WHAT IS EXPECTED
Nothing outside the range below should be printed. Output exactly the lines from the line with "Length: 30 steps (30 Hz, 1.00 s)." to the line with "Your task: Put", both included.

RECORDED DATA
__________

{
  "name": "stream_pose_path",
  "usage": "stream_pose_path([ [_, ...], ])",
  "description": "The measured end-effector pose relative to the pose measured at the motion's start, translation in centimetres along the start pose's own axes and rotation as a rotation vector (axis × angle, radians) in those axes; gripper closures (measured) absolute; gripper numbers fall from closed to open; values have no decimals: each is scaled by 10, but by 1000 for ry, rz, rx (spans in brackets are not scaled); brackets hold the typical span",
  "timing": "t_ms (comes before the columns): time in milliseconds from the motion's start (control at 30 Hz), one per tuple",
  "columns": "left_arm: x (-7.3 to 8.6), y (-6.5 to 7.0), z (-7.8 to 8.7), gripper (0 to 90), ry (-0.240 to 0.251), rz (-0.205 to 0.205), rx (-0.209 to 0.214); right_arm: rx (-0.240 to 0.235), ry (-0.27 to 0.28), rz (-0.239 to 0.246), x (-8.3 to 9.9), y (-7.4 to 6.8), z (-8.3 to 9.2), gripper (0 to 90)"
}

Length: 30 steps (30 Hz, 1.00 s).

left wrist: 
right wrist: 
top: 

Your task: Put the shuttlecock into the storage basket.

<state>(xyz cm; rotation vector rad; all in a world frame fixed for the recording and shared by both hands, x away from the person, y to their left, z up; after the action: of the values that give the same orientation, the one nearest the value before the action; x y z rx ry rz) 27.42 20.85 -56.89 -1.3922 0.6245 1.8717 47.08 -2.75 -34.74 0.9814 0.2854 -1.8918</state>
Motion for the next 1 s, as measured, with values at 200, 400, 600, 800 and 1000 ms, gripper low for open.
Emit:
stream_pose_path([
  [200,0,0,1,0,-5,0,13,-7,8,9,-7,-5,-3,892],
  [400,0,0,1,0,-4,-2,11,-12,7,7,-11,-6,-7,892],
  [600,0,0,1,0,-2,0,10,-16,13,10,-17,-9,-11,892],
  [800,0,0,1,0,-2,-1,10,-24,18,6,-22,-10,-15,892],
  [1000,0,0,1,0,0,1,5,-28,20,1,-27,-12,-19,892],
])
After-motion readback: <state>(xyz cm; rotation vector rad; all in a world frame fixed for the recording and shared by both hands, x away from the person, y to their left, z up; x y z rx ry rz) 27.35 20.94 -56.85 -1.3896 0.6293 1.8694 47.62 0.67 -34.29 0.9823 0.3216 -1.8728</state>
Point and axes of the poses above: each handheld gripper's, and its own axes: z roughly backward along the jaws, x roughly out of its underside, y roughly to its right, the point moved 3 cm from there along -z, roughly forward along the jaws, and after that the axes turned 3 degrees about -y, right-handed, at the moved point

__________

RESPONSE
Length: 30 steps (30 Hz, 1.00 s).

left wrist: 
right wrist: 
top: 

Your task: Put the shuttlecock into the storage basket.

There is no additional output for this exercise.